### REQUIRED ACTION
Show each line of the records in which the word "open" occurs.

(MATERIAL SHOWN begins)

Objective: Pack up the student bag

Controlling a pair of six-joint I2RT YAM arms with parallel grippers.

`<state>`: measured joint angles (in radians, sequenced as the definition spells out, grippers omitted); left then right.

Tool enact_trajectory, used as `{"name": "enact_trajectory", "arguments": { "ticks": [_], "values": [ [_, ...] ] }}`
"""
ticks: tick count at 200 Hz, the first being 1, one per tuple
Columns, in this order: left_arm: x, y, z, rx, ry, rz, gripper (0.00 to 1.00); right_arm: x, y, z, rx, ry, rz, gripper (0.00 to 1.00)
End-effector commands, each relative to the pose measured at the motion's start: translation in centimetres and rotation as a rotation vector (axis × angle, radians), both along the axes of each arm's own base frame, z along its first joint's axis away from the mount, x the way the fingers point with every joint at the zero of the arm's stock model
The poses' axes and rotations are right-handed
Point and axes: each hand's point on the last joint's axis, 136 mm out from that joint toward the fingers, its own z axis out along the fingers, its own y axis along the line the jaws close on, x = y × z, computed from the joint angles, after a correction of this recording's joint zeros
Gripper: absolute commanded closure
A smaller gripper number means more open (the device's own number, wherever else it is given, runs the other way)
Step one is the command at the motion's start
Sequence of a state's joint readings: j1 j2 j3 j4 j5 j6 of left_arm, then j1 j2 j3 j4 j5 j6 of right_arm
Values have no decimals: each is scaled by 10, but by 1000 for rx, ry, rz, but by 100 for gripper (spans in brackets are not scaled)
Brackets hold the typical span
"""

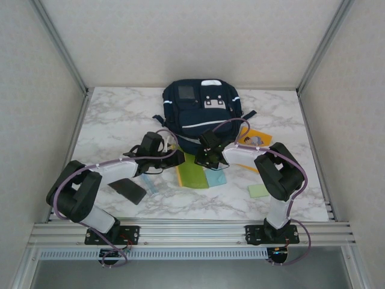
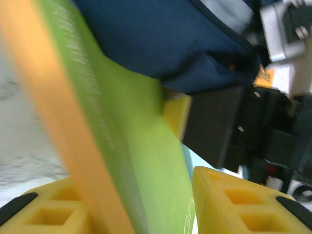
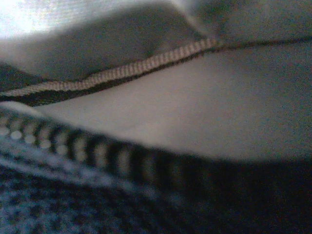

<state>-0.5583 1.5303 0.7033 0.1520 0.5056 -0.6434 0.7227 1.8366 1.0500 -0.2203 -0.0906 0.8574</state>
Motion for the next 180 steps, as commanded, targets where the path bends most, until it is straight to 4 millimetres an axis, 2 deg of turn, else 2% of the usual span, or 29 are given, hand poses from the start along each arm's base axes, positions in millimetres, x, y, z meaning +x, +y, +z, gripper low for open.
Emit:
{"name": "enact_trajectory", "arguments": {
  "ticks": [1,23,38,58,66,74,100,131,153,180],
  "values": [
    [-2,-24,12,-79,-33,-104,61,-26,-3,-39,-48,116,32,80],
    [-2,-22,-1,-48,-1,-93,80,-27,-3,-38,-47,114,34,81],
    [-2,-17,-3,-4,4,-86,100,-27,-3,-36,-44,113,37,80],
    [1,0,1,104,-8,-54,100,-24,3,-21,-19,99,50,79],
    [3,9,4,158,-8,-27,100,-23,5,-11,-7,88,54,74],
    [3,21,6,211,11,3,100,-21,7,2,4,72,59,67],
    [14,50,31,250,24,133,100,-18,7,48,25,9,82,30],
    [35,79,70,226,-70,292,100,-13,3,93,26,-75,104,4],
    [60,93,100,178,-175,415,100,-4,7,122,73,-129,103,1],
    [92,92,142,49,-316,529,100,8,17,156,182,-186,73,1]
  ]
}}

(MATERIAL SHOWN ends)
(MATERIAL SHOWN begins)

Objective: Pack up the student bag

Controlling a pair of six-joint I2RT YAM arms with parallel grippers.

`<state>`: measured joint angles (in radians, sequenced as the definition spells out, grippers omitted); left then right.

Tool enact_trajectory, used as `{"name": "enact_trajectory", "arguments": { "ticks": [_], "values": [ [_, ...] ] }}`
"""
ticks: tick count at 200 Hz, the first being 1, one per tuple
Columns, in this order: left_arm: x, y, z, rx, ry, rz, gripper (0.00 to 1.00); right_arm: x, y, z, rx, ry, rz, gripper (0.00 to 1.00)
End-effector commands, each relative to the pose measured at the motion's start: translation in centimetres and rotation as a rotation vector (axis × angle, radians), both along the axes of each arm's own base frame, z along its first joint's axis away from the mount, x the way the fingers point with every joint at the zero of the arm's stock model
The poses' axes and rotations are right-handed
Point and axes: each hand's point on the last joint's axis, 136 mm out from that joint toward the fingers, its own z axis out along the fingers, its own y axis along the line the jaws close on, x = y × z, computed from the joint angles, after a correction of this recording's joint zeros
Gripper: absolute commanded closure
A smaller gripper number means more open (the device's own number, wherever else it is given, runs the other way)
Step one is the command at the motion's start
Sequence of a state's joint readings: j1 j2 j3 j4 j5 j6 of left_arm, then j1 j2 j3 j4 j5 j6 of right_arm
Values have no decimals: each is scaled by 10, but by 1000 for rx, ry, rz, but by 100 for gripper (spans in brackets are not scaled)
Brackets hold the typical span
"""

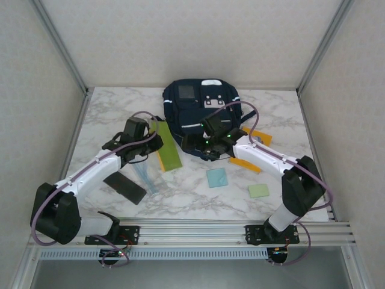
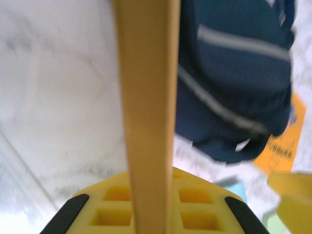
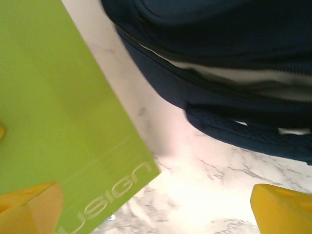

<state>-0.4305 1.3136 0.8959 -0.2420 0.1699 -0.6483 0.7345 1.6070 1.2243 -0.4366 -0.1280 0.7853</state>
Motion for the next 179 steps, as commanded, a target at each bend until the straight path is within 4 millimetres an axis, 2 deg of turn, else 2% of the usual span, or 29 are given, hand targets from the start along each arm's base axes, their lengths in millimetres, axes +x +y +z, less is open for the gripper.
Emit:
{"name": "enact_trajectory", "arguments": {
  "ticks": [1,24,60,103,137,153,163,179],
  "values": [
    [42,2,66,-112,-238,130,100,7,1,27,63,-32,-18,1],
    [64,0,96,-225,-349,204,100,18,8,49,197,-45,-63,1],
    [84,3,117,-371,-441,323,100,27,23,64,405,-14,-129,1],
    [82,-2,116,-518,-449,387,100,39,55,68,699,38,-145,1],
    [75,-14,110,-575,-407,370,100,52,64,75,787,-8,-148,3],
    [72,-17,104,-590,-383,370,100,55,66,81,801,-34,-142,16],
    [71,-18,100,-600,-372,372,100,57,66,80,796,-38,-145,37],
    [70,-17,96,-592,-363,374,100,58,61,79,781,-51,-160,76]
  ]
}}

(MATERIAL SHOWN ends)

### OUTPUT BELOW
A smaller gripper number means more open (the device's own number, wherever else it is given, runs the other way)
Motion for the next 180 steps, as commanded, targets where the path bends most, until it is straight to 4 millimetres an axis, 2 deg of turn, else 2% of the usual span, or 29 are given, hand poses from the start along each arm's base axes, positions in millimetres, x, y, z meaning +x, +y, +z, gripper low for open.
A smaller gripper number means more open (the device's own number, wherever else it is given, runs the other way)
Motion for the next 179 steps, as commanded, a target at each bend until the straight path is within 4 millimetres an axis, 2 deg of turn, else 2% of the usual span, or 29 are given, hand targets from the start along each arm's base axes, their lengths in millimetres, axes +x +y +z, less is open for the gripper.

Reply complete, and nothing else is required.